Home Politik Kuasa Hukum Bantah Twit Jumhur Hidayat Memantik Keonaran

Kuasa Hukum Bantah Twit Jumhur Hidayat Memantik Keonaran

Jakarta, Gatra.com - Kuasa hukum Jumhur Hidayat, Oky Wiratama membantah jika kicauan kliennya di Twitter yang menolak Omnibus Law UU Cipta Kerja disebut memantik keonaran seperti yang didakwakan jaksa.

Diketahui, Jaksa Penuntut Umum (JPU) mendakwa deklarator Koalisi Aksi Menyelamatkan Indonesia (KAMI) itu menyebarkan berita bohong atau hoaks dan membuat keonaran melalui kicauan di akun Twitter pribadinya.

"Menurut kami kasus Jumhur Hidayat yang melakukan tweet terkait penolakan Omnibus Law itu tidak ada kaitannya dengan menyebabkan keonaran," kata Oky setelah sidang pembacaan dakwaan kliennya, di Pengadilan Negeri Jakarta Selatan, Kamis (21/1).

Menurutnya, konten Jumhur diunggah pada awal Oktober 2020, sedangkan gelombang penolakan masyarakat terhadap UU Cipta Kerja sudah terjadi sejak sebelumnya, atau Juli 2020. Oky menyatakan, tak ada ukuran signifikan yang bisa memastikan bahwa cuitan Jumhur Hidayat berdampak pada makin riuhnya penolakan masyarakat terhadap UU sapu jagat tersebut.

"Jadi bagaimana ukuran signifikan karena tweet Jumhur menyebabkan semua gerakan masyarakat menolak Omnibus Law?" tanya dia.

Sebelumnya, JPU menilai perkataan Jumhur menimbulkan rasa kebencian atau permusuhan individu dan/atau kelompok masyarakat tertentu berdasarkan atas suku, agama, ras dan antargolongan (SARA), dalam hal ini golongan pengusaha dan buruh.

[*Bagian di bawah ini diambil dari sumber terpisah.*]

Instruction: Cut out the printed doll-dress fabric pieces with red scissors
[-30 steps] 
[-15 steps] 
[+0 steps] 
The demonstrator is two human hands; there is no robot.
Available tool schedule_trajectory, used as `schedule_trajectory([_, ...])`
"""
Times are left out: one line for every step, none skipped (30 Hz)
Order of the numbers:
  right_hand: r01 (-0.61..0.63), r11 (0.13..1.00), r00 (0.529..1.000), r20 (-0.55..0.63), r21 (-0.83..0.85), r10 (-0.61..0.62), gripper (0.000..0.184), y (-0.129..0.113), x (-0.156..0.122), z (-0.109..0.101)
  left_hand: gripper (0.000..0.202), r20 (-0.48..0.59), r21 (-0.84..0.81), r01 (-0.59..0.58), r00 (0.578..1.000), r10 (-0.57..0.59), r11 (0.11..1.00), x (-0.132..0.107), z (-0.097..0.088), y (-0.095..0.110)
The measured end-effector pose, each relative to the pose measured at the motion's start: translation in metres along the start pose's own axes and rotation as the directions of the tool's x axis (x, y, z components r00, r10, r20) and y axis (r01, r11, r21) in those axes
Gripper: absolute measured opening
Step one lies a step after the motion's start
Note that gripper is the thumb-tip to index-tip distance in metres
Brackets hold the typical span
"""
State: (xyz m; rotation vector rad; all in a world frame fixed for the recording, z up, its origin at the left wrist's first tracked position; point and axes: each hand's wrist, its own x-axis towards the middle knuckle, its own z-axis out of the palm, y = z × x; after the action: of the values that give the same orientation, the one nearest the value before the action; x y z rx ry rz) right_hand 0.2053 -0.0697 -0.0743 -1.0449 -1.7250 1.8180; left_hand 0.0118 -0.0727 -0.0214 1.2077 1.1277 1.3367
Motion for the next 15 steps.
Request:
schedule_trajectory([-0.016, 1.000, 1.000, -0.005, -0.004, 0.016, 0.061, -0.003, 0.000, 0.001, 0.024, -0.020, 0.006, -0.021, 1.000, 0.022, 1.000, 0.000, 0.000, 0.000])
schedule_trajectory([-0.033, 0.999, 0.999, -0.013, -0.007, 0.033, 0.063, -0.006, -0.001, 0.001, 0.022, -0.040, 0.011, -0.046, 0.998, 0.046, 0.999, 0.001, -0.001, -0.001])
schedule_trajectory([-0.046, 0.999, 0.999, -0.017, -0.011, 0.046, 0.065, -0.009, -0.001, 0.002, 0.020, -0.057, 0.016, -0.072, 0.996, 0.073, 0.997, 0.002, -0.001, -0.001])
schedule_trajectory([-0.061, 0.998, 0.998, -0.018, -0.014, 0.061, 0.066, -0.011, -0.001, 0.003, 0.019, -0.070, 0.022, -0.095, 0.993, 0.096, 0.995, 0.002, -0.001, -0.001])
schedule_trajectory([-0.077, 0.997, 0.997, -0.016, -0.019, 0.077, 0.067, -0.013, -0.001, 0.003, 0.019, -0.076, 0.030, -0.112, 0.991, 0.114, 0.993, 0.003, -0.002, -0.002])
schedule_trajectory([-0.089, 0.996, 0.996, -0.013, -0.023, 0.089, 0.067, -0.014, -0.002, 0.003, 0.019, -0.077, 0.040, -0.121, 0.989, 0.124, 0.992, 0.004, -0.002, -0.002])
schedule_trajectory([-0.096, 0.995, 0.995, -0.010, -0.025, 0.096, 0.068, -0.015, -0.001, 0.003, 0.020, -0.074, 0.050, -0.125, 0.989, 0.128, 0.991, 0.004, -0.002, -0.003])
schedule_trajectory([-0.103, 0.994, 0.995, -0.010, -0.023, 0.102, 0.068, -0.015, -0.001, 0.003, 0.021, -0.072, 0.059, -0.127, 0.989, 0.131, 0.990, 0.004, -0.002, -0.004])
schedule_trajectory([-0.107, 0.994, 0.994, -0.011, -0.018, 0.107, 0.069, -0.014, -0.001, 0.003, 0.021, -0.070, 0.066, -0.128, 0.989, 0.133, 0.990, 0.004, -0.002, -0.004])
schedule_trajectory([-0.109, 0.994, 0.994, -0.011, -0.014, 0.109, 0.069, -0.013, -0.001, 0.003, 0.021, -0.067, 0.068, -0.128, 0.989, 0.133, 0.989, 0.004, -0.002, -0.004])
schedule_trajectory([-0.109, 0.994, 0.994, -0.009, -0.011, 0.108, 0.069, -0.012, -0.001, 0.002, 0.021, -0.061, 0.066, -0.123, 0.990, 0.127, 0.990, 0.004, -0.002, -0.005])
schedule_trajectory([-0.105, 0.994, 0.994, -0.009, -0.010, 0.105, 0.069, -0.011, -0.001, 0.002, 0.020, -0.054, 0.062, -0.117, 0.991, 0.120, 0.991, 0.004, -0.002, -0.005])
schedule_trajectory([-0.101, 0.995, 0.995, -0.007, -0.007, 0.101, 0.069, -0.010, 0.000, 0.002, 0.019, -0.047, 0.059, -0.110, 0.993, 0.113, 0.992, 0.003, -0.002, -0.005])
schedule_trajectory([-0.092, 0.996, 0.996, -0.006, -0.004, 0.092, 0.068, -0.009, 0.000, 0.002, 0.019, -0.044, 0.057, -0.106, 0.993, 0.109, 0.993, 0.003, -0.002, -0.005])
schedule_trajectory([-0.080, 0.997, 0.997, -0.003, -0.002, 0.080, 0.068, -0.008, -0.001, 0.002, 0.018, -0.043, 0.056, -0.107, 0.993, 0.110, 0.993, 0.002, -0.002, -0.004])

"Terdakwa dalam menyebarkan informasi melalui akun Twitternya tersebut terdakwa memasukkan tulisan yang berisi kalimat-kalimat yang ditujukan untuk menimbulkan rasa kebencian atau permusuhan individu dan/atau kelompok masyarakat tertentu berdasarkan atas suku, agama, ras dan antargolongan (SARA), yaitu golongan pengusaha dan buruh," kata jaksa di ruang sidang utama Pengadilan Negeri Jakarta Selatan, Kamis (21/1).

Akibat kicauannya itu, JPU menilai ada polemik di tengah masyarakat terhadap UU tersebut. Jaksa juga menduga kicauan itu sebagai salah satu pemantik terjadinya rangkaian aksi penolakan UU Ciptaker yang dimulai pada 8 Oktober 2020.

"Akibat perbuatan terdakwa menerbitkan keonaran di masyarakat. Salah satunya, muncul berbagai pro kontra terhadap Undang-undang Cipta Kerja tersebut sehingga muncul protes dari masyarakat melalui demo. Salah satunya, demo yang terjadi pada tanggal 8 Oktober 2020 di Jakarta yang berakhir dengan kerusuhan," terang jaksa.

Adapun kicauan Jumhur yang dinilai bermasalah terhadap UU Ciptaker diunggah pada 25 Agustus 2020. Melalui akun Twitter @jumhurhidayat, ia mengatakan, "buruh bersatu tolak Omnibus Law yang akan jadikan Indonesia menjadi bangsa kuli dan terjajah".

Kemudian pada 7 Oktober 2020, Jumhur kembali mengunggah kiacuan yang diduga berbunyi seperti, "UU ini memang utk PRIMITIVE INVESTOR dari RRC dan PENGUSAHA RAKUS. Kalau INVESTOR BEERADAB ya seperti di bawa ini".

Atas perbuatannya, Jumhur didakwa dengan dua dakwaan alternatif. Pertama, Pasal 14 ayat (1) jo Pasal 15 Undang-undang RI Nomor 1 Tahun 1946 KUHP, atau Pasal 45A ayat (2) jo pasal 28 ayat (2) Undang-undang RI nomor 19 Tahun 2016 tentang perubahan dari Undang - Undang RI nomor 11 Tahun 2008 tentang ITE.